(Given data)
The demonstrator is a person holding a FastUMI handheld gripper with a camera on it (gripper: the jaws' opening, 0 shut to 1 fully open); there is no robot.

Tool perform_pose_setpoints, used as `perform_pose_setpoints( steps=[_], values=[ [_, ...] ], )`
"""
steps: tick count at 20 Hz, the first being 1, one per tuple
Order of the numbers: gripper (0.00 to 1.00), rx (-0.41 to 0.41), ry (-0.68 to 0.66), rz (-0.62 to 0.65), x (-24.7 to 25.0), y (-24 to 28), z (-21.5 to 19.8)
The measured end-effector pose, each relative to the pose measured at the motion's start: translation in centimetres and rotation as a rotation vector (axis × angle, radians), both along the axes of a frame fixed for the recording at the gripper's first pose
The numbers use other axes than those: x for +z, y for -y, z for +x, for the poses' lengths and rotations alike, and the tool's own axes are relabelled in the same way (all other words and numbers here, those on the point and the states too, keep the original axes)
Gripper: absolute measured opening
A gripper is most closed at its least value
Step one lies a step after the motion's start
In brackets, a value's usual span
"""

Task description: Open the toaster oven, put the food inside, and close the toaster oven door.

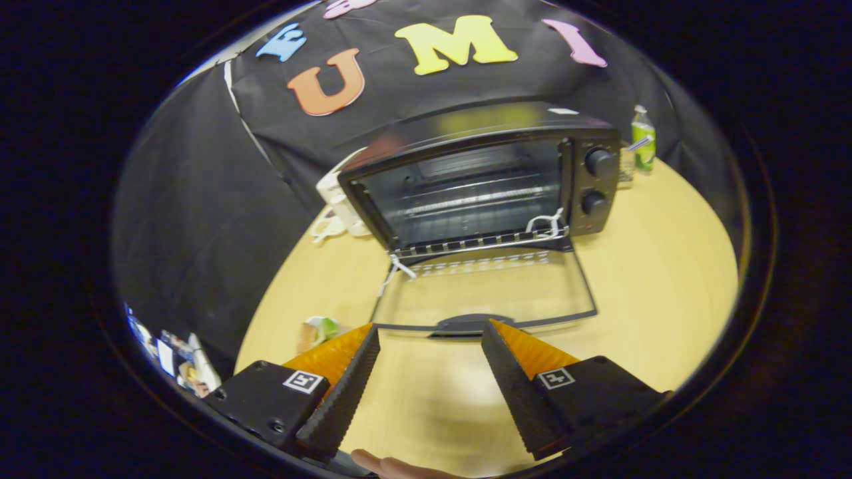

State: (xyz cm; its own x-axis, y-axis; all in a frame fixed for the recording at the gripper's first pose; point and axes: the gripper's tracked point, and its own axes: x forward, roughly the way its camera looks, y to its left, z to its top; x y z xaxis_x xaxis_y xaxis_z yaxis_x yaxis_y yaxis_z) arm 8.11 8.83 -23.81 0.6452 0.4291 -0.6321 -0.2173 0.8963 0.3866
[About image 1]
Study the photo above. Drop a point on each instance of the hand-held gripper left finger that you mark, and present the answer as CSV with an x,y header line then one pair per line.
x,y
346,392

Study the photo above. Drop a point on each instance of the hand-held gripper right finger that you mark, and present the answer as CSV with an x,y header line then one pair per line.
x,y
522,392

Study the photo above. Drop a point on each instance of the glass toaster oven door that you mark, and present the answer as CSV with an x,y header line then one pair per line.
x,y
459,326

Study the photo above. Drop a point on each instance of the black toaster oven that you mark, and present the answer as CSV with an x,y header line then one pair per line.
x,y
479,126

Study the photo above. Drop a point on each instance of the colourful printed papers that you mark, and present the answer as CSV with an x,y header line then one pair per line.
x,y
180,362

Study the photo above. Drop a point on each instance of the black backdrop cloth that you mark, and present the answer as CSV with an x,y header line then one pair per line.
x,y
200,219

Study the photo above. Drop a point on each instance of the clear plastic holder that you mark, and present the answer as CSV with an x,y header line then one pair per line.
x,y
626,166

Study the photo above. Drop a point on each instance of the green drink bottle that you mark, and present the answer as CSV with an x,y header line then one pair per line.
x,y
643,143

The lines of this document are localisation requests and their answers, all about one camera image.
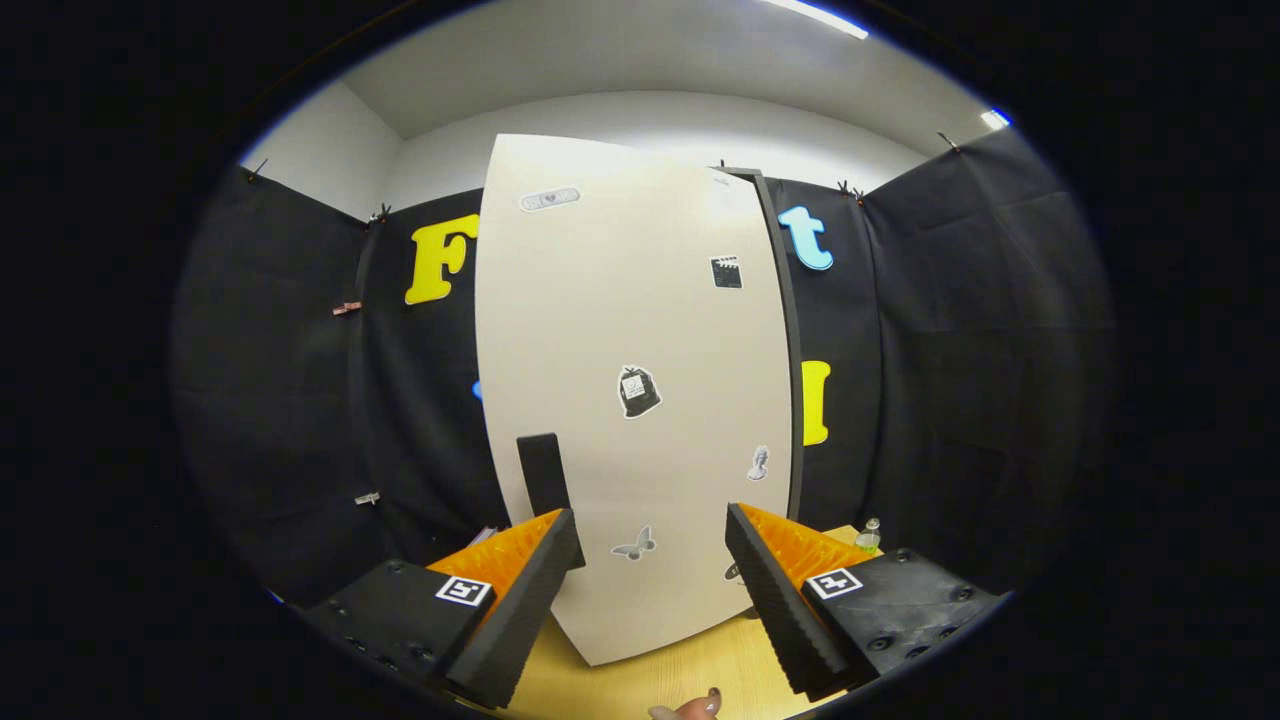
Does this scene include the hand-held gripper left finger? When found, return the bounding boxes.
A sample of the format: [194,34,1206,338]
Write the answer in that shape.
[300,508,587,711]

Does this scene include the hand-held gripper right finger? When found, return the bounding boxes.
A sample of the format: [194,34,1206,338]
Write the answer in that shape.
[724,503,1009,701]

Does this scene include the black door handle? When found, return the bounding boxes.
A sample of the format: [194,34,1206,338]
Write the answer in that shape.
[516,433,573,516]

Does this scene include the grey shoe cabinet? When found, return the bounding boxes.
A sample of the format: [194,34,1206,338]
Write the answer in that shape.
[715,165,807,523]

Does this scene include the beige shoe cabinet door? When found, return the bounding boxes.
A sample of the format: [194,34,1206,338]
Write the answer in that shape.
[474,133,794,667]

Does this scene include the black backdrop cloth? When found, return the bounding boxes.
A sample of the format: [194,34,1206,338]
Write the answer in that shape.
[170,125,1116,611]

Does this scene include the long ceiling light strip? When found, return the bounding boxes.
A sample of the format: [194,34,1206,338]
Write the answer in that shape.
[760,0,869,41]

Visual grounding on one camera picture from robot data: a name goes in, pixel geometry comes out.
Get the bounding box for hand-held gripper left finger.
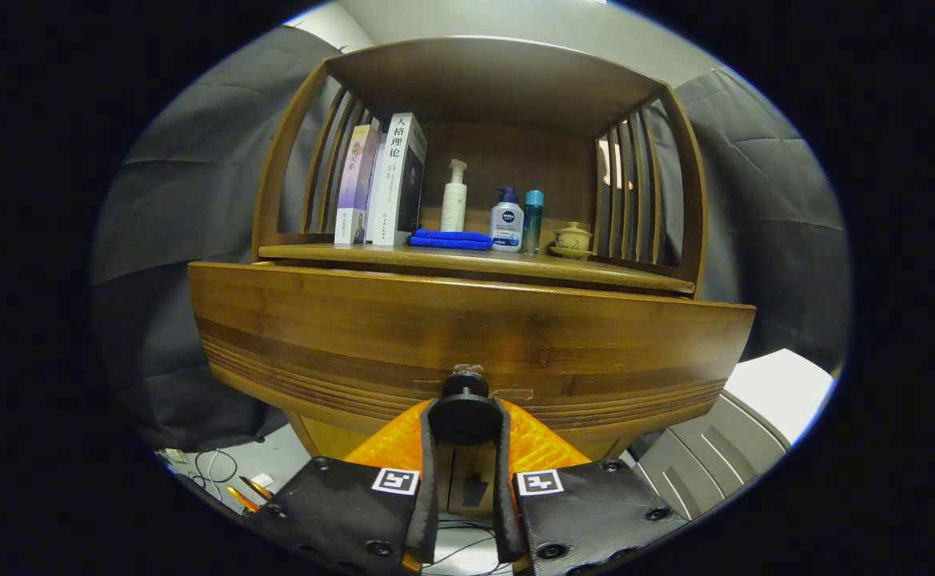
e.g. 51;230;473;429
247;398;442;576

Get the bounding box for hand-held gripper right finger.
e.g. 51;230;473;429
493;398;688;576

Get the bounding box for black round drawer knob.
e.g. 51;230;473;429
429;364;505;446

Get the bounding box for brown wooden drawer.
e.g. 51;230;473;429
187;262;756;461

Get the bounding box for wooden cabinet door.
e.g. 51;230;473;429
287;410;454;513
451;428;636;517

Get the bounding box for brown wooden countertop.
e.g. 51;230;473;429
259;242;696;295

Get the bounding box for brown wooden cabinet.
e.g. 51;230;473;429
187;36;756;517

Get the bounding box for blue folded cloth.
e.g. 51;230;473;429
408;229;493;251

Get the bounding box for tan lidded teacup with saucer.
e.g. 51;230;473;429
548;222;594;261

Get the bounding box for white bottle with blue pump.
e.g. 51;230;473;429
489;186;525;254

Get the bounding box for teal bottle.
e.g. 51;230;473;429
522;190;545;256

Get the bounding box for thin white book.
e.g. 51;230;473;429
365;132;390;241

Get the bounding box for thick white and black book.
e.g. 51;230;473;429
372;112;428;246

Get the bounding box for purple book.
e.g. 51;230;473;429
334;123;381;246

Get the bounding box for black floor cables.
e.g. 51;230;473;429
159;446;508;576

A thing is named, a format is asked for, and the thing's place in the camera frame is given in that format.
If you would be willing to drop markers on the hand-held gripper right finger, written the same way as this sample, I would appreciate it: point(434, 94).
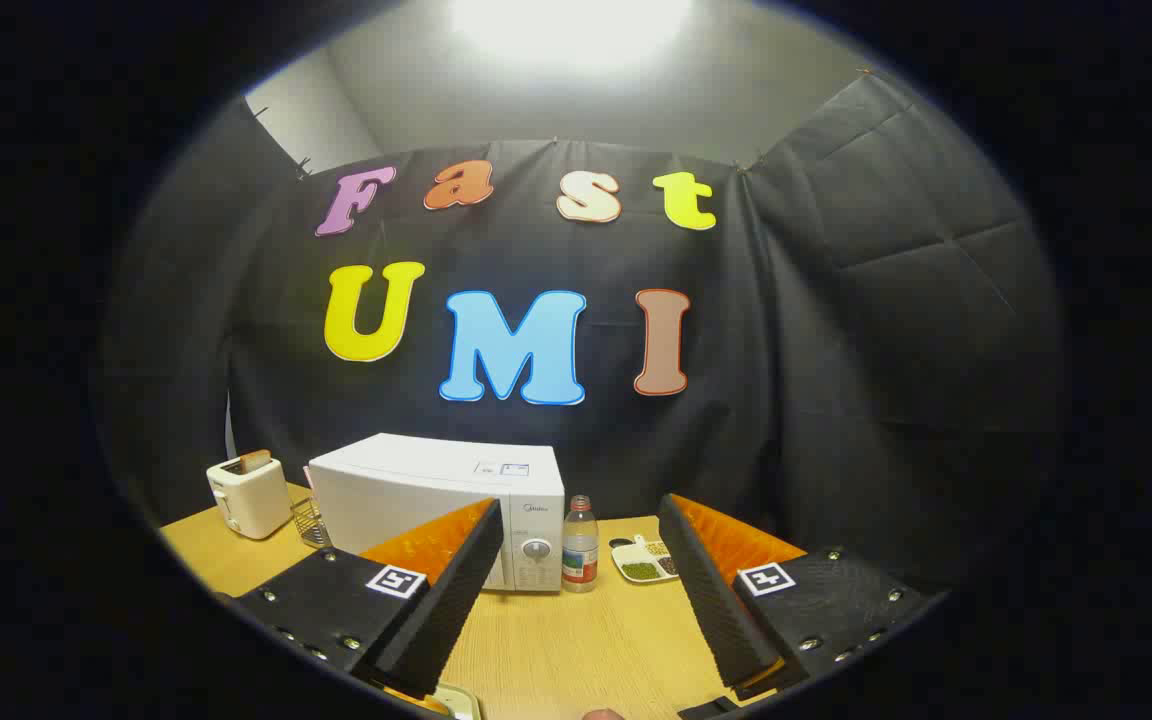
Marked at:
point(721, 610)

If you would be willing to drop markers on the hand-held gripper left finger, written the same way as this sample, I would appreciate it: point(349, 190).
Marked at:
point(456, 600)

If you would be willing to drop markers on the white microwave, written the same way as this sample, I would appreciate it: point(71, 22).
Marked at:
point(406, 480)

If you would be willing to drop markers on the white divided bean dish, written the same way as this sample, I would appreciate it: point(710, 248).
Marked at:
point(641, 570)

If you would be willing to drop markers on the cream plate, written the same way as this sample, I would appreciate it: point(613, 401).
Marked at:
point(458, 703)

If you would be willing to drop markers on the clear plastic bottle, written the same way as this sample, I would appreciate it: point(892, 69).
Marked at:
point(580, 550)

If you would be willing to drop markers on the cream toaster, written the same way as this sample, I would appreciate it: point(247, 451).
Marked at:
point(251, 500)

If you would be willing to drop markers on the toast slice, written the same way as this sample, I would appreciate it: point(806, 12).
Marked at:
(End Given data)
(Task statement) Search the records for lines holding the word "white", then copy each line you find.

(Written solution)
Get the bounding box for white bottle with blue pump.
Get the bounding box for thin white book.
Get the bounding box for thick white and black book.
If you would be willing to drop markers on the white microwave, written the same way as this sample, I would appreciate it: point(71, 22).
If you would be willing to drop markers on the white divided bean dish, written the same way as this sample, I would appreciate it: point(710, 248).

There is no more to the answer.